South Africa’s Constitutional Court, however, has recently disagreed, though on a closely divided vote (6-4). The Court concluded, in In the matter between Kwazulu-Natal Joint LiaisonCommittee and Members of the Executive Council, Department of Education,KwaZulu-Natal and Others (decided on April 25, 2013), that the provincial government of KwaZulu-Natal, by sending a notice to private schools stating the approximate subsidies it would pay them in 2009, had made an undertaking to pay those amounts, and that after the date for that first quarterly payment of the subsidy had come and gone, it was too late for the government to revoke its commitment as to the first quarter’s amount due. (¶ 48) That in itself was quite a bold decision, since it might have been argued that the government’s initial notice was a guide to expectations but not a binding commitment.
What’s most striking, however, is that the Court agreed that the government’s commitment was not to an exact sum. Instead, the circular in question had promised a subsidy at the “approximate funding levels” it stated (bold font and underlining in the original). (¶ 3) Having decided that that promise was binding for the first quarter of the year, the Court next faced the question of exactly how much the promise promised. The court answered, and ordered, that the province was obliged to pay “the approximate amounts specified in the notice.” (¶ 78)
Justice Zondo, in dissent (¶¶ 161-80), vigorously argued that that order was unacceptably imprecise. Certainly he was right that the order was imprecise, and the Court didn’t disagree. What the Court did say was that the province was obliged to pay “the approximate amounts,” and that the province was “obliged to engage with the schools” to agree on what the approximate amounts actually would be. What if they couldn’t reach agreement? Then the schools could return to court to litigate further. (¶ 75) I imagine the Court felt quite confident that the parties in fact would not feel it worth their while to return to court to fight over some presumably small area of difference between them. Surely the Court also hoped that the process of engaging with each other over the meaning of “approximately” would help the contesting parties to bridge their differences and to work together more fruitfully in the future.

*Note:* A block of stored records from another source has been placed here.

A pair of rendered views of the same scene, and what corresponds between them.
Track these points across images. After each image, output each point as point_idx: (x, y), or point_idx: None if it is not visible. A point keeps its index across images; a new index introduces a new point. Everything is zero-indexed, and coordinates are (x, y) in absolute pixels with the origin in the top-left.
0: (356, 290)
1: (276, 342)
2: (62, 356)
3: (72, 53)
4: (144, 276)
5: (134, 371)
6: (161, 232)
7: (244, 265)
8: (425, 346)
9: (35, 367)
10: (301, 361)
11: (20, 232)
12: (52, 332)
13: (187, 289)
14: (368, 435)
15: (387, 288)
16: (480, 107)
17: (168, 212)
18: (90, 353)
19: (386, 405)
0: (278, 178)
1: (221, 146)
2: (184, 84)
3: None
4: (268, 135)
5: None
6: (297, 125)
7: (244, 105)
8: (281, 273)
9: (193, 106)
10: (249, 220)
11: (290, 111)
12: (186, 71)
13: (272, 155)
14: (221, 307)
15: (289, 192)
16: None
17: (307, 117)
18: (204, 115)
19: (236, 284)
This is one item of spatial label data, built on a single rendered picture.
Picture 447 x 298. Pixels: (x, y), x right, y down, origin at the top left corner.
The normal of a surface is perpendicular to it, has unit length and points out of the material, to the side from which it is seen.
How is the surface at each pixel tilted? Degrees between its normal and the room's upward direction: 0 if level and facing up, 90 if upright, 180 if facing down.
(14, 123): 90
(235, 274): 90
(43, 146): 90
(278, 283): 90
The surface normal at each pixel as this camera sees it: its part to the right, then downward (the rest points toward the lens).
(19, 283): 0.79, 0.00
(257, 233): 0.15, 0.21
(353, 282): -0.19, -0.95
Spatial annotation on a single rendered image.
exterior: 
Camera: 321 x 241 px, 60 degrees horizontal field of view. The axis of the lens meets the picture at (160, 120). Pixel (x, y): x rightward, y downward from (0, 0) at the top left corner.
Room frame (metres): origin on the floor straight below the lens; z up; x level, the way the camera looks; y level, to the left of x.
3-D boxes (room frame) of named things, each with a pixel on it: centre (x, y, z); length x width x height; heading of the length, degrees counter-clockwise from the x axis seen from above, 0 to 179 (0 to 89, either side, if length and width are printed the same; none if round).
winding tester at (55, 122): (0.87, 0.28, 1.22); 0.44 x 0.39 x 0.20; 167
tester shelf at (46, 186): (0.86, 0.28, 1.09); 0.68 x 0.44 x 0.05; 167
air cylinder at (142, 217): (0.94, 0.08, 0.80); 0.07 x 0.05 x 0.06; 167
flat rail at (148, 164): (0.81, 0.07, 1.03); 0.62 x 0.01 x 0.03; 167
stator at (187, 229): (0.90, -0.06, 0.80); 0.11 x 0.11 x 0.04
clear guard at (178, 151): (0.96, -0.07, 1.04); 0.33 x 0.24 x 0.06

The Constitutional Court has urged parties to engage with each other in other contexts as well, in particular in the fraught conflicts over housing that are a major area of legal struggle in South Africa today. In extending that approach to the field of school funding, the Court has in effect said that precision is a notch less integral to law than it might previously have appeared. And the Court is right that not all law is precise (though some of it is), and further right that no landmark identifies the exact boundaries between the precise and imprecise elements of a legal system. Whether this particular extension of the domain of the imprecise will ultimately prove workable is something only experience will answer.